The lines needed are those below that contain the word "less"; copy each one.

[Source records]
------

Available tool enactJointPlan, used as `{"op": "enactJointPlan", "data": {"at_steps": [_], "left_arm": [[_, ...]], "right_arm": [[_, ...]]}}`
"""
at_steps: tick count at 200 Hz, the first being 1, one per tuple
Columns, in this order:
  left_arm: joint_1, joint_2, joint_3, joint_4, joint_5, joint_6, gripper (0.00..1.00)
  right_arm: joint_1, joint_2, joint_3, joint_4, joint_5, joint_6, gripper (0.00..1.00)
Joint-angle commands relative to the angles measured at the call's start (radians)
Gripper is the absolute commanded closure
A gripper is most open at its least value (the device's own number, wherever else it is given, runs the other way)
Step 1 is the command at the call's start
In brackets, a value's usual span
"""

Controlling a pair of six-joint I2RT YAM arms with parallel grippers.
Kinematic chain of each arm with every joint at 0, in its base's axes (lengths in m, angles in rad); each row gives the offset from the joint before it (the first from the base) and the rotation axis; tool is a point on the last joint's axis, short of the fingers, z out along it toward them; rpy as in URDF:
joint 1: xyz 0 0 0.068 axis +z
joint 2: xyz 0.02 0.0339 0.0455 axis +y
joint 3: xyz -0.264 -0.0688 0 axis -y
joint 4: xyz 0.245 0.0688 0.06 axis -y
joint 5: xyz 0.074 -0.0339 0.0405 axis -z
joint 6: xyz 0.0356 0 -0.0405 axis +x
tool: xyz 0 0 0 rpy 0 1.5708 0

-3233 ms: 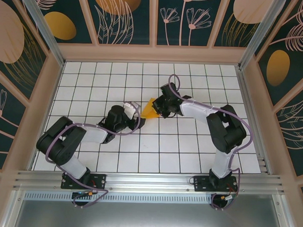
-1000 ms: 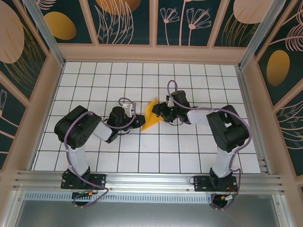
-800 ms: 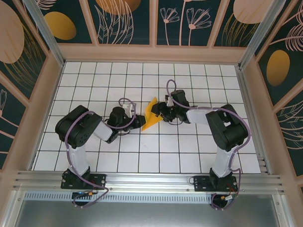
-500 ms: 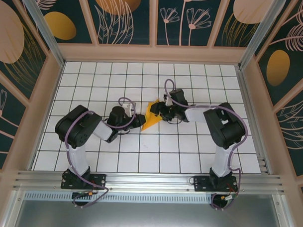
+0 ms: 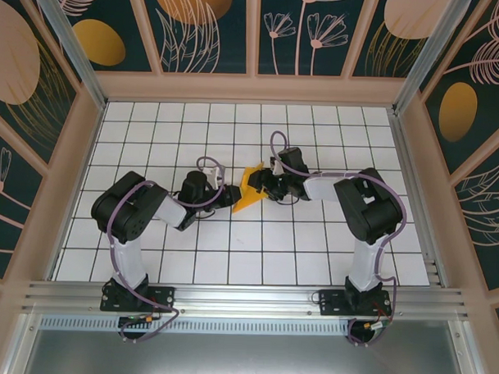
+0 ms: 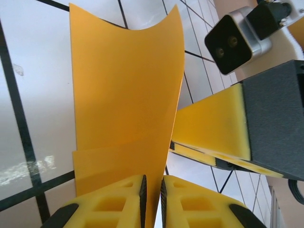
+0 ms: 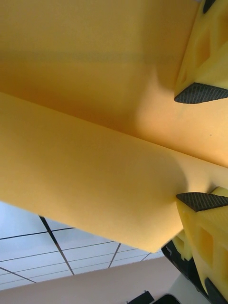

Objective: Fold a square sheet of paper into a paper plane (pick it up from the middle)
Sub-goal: Fourth fold the wing at the center of the table.

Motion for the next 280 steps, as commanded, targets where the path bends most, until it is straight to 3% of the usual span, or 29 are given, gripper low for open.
{"op": "enactJointPlan", "data": {"at_steps": [1, 142, 217, 280], "left_arm": [[0.007, 0.018, 0.026, -0.027, -0.007, 0.033, 0.80], [0.012, 0.036, 0.062, -0.101, -0.003, 0.059, 0.79], [0.013, 0.037, 0.067, -0.108, 0.027, 0.090, 0.68], [0.012, 0.006, 0.074, -0.200, 0.036, 0.193, 0.58]], "right_arm": [[0.009, -0.041, -0.020, 0.062, -0.014, -0.030, 0.45], [0.016, 0.022, 0.067, -0.070, 0.060, -0.054, 0.45], [0.016, 0.060, 0.081, -0.097, 0.064, -0.040, 0.46], [0.034, 0.068, 0.097, -0.112, 0.064, -0.025, 0.45]]}}
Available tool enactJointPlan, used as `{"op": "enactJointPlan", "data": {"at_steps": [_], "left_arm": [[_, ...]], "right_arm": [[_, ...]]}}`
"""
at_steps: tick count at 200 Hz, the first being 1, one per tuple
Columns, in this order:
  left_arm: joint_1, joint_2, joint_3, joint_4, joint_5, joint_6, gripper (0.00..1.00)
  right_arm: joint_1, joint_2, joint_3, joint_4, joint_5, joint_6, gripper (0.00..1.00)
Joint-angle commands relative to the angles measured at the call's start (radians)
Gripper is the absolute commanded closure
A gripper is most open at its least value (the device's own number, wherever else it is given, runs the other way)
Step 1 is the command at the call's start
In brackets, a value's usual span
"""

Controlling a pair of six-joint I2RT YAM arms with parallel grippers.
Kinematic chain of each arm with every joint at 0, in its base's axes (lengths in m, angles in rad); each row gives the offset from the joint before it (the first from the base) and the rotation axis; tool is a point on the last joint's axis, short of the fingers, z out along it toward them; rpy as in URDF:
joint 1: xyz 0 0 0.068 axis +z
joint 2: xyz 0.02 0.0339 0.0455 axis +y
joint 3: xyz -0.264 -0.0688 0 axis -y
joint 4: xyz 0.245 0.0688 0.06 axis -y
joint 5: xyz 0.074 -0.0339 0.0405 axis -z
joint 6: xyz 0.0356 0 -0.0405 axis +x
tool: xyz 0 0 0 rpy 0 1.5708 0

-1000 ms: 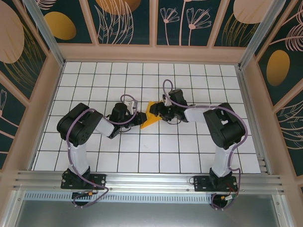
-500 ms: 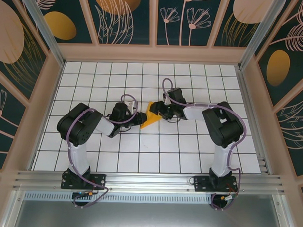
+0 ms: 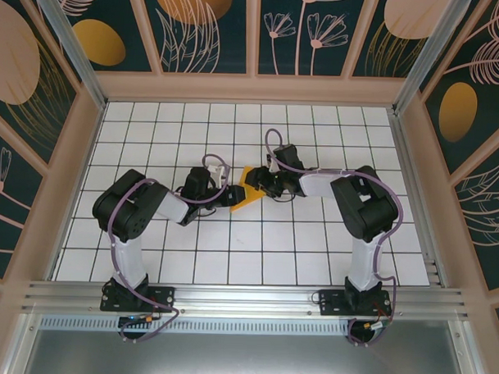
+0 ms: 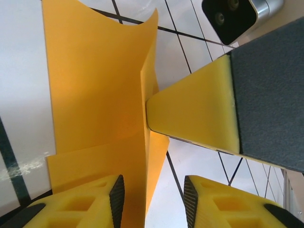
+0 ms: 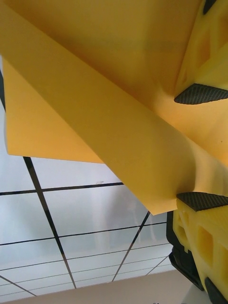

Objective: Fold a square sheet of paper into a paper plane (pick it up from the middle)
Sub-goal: Fourth fold the wing at the center of the table.

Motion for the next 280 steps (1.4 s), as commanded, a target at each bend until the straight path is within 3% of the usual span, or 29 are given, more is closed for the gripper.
{"op": "enactJointPlan", "data": {"at_steps": [1, 109, 172, 280], "left_arm": [[0.008, -0.005, 0.013, -0.085, -0.016, 0.072, 0.58], [0.008, 0.005, 0.054, -0.116, -0.001, 0.047, 0.88], [0.008, -0.016, -0.016, 0.036, 0.067, -0.116, 0.91], [0.007, 0.024, -0.011, 0.051, 0.079, -0.160, 0.90]], "right_arm": [[0.012, 0.032, 0.021, -0.040, 0.010, 0.016, 0.45], [0.010, -0.063, 0.003, -0.017, -0.029, -0.032, 0.45], [0.007, -0.172, -0.094, -0.006, -0.059, -0.055, 0.45], [0.008, -0.069, -0.051, -0.002, -0.046, -0.030, 0.45]]}}
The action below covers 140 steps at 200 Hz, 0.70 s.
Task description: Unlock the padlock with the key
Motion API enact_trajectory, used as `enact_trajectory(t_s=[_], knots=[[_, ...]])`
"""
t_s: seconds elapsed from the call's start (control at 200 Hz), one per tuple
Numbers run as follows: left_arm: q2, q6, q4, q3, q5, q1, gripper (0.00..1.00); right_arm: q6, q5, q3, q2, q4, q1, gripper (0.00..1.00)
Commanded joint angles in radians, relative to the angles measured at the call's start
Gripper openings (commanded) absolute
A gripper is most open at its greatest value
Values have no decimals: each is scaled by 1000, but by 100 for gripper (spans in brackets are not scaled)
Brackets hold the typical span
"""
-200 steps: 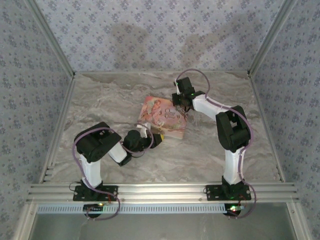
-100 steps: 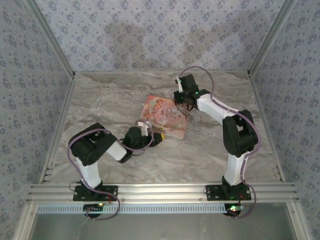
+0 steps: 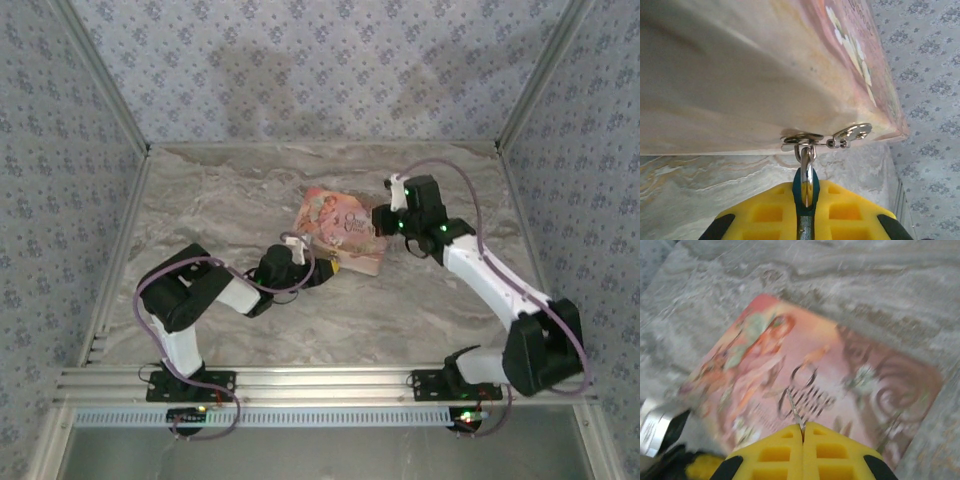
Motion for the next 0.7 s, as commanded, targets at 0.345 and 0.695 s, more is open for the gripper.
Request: enact_trajectory(t_s=[0.345, 0.695], knots=[[90, -125, 201, 76, -4, -34, 4, 195, -197, -378, -428, 5, 27, 0], [29, -128, 142, 96, -41, -37, 5, 436, -302, -549, -462, 285, 19, 0]])
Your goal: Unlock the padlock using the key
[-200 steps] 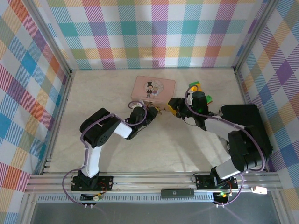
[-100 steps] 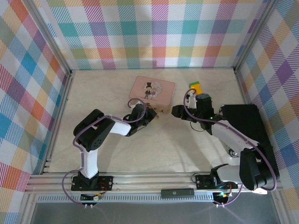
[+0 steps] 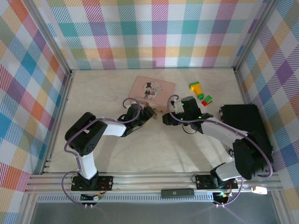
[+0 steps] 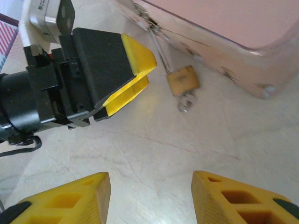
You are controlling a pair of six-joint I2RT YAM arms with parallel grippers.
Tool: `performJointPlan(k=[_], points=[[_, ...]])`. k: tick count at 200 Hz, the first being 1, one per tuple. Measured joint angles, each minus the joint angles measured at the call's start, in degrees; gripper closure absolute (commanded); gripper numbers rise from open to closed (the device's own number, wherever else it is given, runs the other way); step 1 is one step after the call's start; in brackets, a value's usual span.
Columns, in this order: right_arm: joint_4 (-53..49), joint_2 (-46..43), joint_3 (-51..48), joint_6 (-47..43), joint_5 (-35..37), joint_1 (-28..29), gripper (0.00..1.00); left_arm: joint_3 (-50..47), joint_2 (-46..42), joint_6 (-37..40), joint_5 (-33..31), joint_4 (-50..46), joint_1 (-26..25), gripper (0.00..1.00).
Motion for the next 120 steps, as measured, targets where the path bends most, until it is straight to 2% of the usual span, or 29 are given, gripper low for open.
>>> performJointPlan(k=[40, 67, 120], points=[[0.5, 10.3, 9.4, -0.5, 1.1, 1.9, 0.5, -3.1, -7.1, 0.8, 3.1, -4.2, 5.8, 0.41], [-1.3, 17.0, 16.0, -3.0, 4.5, 1.9, 0.48, -4.8, -11.4, 2.6, 4.6, -7.4, 8.6, 0.4], [-6.4, 25.2, 27.4, -11.3, 15.3, 1.7, 0.42, -5.4, -14.9, 4.9, 6.4, -8.8, 9.3, 0.41]])
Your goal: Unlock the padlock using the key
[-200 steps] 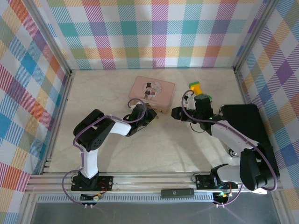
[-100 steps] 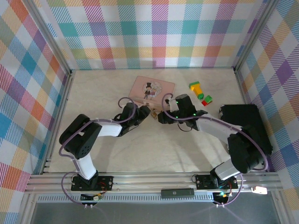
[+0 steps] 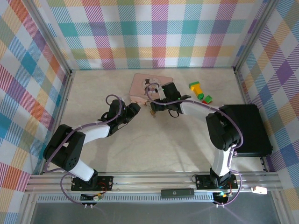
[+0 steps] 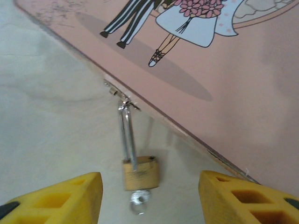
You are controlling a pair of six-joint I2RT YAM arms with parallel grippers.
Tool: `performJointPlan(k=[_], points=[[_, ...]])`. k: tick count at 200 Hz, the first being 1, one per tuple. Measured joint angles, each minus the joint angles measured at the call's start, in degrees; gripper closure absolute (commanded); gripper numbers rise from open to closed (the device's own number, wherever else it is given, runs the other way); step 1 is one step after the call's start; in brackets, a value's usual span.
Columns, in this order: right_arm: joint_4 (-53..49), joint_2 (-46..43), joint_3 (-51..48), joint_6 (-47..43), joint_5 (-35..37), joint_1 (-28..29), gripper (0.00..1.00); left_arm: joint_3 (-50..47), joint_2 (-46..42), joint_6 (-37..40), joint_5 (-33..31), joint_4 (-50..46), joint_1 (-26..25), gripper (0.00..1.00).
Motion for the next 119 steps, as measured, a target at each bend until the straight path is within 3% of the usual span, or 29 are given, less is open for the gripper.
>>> performJointPlan(k=[23, 81, 119], points=[[-1.9, 0.3, 0.9, -4.1, 2.7, 0.2, 0.31, -1.5, 0.0, -0.1, 0.7, 0.3, 0.0, 0.41], [-8.2, 0.1, 1.4, -6.6, 9.5, 7.8, 0.34, -2.7, 0.5, -1.2, 2.3, 2.1, 1.8, 0.41], [-13.5, 7.6, 9.9, -3.9, 15.1, 11.4, 0.4, -4.0, 4.0, -3.8, 4.5, 7.3, 5.2, 0.41]])
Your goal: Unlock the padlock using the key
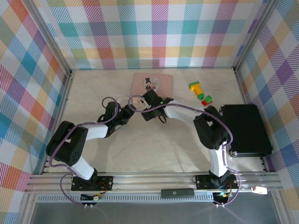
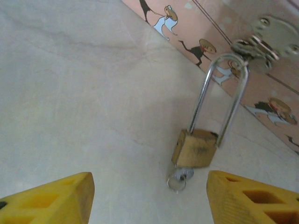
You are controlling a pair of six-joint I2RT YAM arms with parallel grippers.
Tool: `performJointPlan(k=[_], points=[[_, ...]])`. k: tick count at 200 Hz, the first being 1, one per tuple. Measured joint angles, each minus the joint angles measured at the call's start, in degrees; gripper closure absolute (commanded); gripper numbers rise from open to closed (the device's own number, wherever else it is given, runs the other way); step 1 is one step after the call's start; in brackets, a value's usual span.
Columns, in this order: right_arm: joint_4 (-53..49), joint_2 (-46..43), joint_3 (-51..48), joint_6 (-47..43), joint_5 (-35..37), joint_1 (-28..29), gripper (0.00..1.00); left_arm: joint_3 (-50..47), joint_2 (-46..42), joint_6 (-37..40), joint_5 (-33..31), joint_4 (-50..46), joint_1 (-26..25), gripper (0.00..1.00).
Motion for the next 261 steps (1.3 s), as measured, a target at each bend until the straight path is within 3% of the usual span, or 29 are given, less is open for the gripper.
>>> performJointPlan(k=[28, 89, 158, 195, 233, 261], points=[[-2.8, 5.1, 4.7, 1.6, 3.7, -0.2, 0.49, -0.9, 0.2, -0.5, 0.9, 0.5, 0.7, 0.41], [-6.5, 9.9, 9.4, 2.0, 8.2, -0.2, 0.53, -0.9, -2.3, 0.8, 1.1, -0.3, 1.2, 0.41], [-5.9, 10.7, 9.4, 2.1, 8.4, -0.3, 0.89, -0.9, -2.4, 0.8, 1.1, -0.2, 1.5, 0.42], [-4.3, 8.9, 7.3, -2.5, 2.1, -2.4, 1.0, -0.9, -1.0, 0.8, 2.8, 2.9, 1.6, 0.44], [-2.6, 7.5, 5.2, -14.1, -5.7, -4.6, 1.0, -0.9, 1.6, 0.8, 5.4, 7.0, 1.5, 0.44], [-2.5, 7.3, 5.2, -20.9, -15.6, -7.0, 1.0, -0.9, 3.7, 0.6, 5.8, 11.2, 0.9, 0.44]])
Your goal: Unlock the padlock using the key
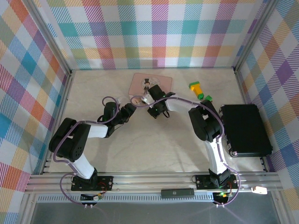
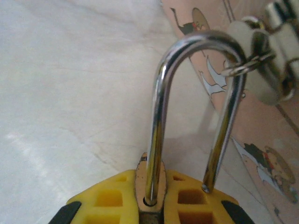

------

§ Task result
Motion for the next 119 steps, as measured, a target at each bend until the straight path is within 3% of the usual span, or 29 are given, less is open for the gripper.
Motion for the next 261 steps (1.3 s), as measured, a target at each bend until the straight path is within 3% of the usual span, or 29 are given, less is open for the gripper.

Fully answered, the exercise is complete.